- [MATERIAL PROVIDED]
*** Block opens ***

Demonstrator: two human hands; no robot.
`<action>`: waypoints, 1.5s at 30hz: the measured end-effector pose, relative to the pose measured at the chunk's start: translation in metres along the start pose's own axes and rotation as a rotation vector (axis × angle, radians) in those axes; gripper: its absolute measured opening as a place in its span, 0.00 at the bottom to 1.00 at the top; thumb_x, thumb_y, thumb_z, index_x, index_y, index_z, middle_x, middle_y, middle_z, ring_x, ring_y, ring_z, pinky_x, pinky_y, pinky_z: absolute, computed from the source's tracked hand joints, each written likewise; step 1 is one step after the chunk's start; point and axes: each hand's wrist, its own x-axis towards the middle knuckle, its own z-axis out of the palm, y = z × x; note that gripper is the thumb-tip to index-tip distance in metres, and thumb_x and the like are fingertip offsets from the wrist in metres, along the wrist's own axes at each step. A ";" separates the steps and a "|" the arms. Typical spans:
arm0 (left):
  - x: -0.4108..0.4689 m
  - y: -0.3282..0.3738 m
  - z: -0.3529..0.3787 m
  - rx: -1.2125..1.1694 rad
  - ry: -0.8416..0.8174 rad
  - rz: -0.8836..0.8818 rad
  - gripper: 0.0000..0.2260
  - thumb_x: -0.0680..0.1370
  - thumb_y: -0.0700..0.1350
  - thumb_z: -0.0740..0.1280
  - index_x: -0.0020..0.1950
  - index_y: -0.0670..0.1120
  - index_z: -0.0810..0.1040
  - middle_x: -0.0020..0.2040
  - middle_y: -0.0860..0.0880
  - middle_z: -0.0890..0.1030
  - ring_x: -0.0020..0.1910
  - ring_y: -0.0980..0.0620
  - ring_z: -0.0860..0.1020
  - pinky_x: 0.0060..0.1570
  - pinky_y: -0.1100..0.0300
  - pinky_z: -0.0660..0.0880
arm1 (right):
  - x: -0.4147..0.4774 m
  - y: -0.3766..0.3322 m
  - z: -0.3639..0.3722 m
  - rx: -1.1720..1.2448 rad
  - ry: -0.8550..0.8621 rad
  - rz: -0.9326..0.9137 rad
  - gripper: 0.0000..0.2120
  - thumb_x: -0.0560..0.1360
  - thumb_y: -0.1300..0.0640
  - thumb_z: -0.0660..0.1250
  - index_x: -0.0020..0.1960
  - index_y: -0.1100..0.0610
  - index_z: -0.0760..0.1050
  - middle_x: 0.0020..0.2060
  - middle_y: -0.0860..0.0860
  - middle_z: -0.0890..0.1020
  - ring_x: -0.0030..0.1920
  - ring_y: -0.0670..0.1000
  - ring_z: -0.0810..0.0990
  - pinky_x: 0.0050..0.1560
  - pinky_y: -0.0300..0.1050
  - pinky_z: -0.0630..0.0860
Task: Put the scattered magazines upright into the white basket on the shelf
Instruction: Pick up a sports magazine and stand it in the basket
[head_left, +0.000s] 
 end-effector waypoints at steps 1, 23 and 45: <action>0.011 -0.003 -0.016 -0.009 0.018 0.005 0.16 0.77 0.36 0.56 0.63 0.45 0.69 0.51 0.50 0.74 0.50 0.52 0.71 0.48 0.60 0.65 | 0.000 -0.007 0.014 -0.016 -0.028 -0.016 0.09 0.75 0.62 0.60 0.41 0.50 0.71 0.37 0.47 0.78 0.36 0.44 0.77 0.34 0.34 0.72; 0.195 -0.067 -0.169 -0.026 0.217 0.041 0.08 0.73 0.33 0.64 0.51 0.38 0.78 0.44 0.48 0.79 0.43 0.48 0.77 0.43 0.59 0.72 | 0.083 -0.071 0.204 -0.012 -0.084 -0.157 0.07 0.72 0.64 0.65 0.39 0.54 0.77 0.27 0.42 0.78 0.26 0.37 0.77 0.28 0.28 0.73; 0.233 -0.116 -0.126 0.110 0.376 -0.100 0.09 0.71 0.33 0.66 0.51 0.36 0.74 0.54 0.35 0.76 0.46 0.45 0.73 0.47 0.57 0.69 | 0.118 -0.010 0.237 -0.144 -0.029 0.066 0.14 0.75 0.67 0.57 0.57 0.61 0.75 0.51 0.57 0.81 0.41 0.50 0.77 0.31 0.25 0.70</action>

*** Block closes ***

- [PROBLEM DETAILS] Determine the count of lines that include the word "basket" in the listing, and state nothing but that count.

- [ANSWER BOX] 2